Shinichiro dormía en su cochecito junto a su escritorio, su respiración pausada y tranquila. Cada tanto, Takemichi deslizaba una mano para acomodarle la manta, asegurándose de que no tuviera frío. Bruce, su perro, descansaba fielmente a sus pies, enroscado como si supiera que allí, al lado de su dueño, era el lugar más seguro.

Era una tarde como cualquier otra.

Hasta que la puerta de la oficina se abrió de golpe.

Takemichi levantó la mirada y, al ver quién era, sintió un peso incómodo instalarse en su pecho.

Senju.

Su cabello largo caía en ondas perfectas, su ropa era impecable y su sonrisa... Dios, su sonrisa le resultaba insoportablemente despreocupada.

—¡Takemichi! —saludó ella con alegría, como si fueran viejos amigos—. ¡Hace tiempo que no nos vemos!

Takemichi parpadeó, procesando su presencia. Por supuesto que la había visto antes, pero nunca de cerca, nunca lo suficiente como para tener una conversación.

Apretó los labios y se obligó a sonreír levemente, aunque su estómago se revolvía con incomodidad.

—Hola, Senju —respondió con una calma forzada—. ¿Qué haces aquí?

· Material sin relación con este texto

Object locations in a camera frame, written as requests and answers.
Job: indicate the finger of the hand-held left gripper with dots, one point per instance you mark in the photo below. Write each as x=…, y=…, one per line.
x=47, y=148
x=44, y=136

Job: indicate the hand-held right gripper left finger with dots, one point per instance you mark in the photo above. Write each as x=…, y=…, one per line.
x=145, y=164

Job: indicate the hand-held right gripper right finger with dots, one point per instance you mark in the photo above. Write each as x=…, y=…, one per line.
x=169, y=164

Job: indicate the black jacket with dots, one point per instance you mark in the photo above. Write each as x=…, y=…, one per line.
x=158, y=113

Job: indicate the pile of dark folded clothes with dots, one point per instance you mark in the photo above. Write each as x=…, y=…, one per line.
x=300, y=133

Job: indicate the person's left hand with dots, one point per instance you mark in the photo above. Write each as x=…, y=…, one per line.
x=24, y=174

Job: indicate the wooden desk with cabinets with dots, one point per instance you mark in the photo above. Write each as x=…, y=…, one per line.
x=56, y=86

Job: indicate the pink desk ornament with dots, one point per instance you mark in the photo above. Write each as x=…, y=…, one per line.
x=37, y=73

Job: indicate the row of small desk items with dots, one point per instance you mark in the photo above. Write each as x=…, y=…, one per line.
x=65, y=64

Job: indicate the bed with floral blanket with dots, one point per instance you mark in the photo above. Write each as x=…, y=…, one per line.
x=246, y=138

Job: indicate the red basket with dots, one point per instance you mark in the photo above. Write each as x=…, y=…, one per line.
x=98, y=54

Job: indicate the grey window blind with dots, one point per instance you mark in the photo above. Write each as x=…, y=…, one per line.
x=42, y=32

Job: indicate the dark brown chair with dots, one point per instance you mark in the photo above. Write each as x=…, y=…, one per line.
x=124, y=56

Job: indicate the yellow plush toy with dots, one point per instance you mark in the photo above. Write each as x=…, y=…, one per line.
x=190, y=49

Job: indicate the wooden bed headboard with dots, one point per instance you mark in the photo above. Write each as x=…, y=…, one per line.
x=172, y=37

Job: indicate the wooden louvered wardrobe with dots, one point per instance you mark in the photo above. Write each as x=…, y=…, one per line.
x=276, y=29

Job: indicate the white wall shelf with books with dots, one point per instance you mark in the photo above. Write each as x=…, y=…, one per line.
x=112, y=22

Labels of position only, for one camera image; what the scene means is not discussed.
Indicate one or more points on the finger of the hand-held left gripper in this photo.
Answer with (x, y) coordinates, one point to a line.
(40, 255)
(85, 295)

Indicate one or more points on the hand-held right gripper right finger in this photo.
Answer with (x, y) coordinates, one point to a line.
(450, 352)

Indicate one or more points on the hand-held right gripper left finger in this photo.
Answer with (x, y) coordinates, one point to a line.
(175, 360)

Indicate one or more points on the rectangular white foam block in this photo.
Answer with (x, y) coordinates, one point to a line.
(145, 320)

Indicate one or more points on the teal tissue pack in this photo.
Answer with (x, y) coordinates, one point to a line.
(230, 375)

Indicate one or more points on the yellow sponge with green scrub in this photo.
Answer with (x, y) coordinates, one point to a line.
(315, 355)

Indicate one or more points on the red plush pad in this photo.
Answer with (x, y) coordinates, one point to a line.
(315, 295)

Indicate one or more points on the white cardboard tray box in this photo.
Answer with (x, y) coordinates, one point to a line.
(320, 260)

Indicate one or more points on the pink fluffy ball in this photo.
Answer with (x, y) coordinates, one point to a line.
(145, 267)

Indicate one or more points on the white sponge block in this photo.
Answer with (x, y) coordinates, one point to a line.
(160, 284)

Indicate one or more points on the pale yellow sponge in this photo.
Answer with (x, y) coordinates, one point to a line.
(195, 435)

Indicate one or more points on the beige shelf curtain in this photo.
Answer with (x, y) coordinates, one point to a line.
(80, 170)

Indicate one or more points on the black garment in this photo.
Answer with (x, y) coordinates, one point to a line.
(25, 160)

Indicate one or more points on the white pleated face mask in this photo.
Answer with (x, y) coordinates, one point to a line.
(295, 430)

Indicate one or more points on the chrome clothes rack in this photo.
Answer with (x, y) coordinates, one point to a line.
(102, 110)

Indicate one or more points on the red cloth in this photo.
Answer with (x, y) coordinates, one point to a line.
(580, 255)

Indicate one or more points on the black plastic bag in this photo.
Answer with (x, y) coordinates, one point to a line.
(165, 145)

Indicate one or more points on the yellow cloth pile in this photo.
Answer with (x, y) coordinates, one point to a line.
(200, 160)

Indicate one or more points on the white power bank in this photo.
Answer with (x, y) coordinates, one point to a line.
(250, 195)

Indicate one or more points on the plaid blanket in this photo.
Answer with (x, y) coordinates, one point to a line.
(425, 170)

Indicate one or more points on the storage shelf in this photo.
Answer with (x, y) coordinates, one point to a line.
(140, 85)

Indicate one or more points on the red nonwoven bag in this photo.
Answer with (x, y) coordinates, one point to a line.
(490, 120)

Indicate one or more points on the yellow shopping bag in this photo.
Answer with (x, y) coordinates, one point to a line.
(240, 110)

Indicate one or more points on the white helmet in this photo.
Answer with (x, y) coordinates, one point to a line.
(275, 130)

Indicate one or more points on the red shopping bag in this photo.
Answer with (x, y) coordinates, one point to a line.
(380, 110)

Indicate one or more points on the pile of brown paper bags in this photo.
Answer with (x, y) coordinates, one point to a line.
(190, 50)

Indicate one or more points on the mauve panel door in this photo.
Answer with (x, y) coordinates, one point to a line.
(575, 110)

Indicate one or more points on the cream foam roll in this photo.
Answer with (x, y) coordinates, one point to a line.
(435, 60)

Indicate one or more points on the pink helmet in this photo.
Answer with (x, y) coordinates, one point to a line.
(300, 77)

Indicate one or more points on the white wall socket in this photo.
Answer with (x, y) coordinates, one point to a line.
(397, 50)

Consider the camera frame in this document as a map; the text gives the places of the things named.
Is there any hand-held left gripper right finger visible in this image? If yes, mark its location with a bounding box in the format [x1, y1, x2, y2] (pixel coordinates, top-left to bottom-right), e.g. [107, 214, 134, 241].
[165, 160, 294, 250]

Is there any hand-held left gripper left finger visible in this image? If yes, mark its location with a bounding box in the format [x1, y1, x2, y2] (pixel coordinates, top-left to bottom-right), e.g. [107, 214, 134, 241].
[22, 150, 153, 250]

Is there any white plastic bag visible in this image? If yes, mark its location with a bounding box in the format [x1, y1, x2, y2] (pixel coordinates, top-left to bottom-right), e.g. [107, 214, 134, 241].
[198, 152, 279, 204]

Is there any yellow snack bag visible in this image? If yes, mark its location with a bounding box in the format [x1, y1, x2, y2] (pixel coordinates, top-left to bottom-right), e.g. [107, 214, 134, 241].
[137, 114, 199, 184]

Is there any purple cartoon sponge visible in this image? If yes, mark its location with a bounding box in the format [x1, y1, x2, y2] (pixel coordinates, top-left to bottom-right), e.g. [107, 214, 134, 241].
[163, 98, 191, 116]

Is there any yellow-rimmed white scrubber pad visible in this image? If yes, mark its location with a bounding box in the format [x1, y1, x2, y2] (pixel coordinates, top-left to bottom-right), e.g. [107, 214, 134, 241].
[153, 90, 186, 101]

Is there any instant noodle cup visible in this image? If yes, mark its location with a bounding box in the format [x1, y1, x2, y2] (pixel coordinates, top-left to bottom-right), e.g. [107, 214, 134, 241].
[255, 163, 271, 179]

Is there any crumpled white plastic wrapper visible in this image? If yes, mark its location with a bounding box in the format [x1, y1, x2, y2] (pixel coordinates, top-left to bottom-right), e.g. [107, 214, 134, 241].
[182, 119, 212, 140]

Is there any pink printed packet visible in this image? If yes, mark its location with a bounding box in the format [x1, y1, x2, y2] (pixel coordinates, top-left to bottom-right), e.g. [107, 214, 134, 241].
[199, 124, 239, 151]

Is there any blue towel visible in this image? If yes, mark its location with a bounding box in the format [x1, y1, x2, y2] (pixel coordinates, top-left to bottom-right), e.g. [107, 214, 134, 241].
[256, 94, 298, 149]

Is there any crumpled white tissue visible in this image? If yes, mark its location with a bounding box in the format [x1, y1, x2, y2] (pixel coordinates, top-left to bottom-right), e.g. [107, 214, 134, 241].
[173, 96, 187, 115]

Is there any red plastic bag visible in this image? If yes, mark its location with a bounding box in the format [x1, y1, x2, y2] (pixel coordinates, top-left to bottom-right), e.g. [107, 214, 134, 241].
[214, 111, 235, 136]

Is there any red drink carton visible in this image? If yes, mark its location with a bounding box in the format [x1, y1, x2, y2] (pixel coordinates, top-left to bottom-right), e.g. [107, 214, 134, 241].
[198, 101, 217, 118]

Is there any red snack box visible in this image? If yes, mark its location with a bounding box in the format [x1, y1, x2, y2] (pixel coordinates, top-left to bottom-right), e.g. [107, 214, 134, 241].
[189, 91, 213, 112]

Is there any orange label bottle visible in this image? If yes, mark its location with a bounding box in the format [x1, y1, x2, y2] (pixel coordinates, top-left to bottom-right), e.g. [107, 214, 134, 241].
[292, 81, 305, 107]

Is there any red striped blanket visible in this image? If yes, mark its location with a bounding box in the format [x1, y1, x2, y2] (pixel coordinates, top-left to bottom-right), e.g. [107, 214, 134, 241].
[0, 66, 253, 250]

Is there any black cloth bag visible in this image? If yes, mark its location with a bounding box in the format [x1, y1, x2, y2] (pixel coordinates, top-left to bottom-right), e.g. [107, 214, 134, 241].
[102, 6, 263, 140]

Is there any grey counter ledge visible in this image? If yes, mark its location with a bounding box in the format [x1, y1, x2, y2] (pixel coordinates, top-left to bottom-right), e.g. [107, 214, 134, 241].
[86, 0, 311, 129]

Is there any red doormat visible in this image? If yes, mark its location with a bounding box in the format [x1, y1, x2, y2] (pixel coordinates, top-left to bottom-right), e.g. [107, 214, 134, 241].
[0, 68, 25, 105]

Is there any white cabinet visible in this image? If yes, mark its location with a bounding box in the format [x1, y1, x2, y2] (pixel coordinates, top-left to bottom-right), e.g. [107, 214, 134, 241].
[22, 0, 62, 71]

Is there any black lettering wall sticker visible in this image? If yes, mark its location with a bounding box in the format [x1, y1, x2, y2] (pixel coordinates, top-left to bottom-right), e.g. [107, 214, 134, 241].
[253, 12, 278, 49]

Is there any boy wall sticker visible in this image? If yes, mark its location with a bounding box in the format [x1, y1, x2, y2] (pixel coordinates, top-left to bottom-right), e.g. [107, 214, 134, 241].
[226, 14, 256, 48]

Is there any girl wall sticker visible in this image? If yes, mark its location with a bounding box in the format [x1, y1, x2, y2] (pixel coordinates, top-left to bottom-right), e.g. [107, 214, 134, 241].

—Vine a buscar a Manjiro, pero parece que aún está ocupado —dijo con un ligero encogimiento de hombros. Luego, su mirada se posó en el cochecito de Shinichiro—. Oh... ¿Ese es tu bebé?

Takemichi sintió un escalofrío de incomodidad recorrer su espalda. No le gustaba la forma en la que Senju observaba a su hijo, con curiosidad genuina pero sin el peso de la historia que había detrás.

—Sí —respondió simplemente.

Senju sonrió y se inclinó un poco para verlo mejor.

—Es precioso. Y tu perro también es increíble —dijo, estirando una mano para acariciar la cabeza de Bruce, quien, sorprendentemente, no reaccionó de mala manera.

Takemichi asintió, observándola con cautela.

Senju suspiró y tomó asiento en la silla frente a su escritorio. Su expresión se suavizó un poco, como si estuviera debatiéndose internamente sobre si decir algo o no.

—Siempre he querido tener un bebé —confesó de repente, con una sonrisa melancólica—. Pero... Manjiro me dijo que no podemos.

Takemichi frunció ligeramente el ceño.

—¿Cómo?

Senju bajó la mirada, jugando con los pliegues de su falda.

—Me dijo que... es infértil. Que nunca podrá tener hijos.

El bolígrafo se resbaló de entre los dedos de Takemichi.

¿Qué...?

Su mente se quedó en blanco por unos segundos.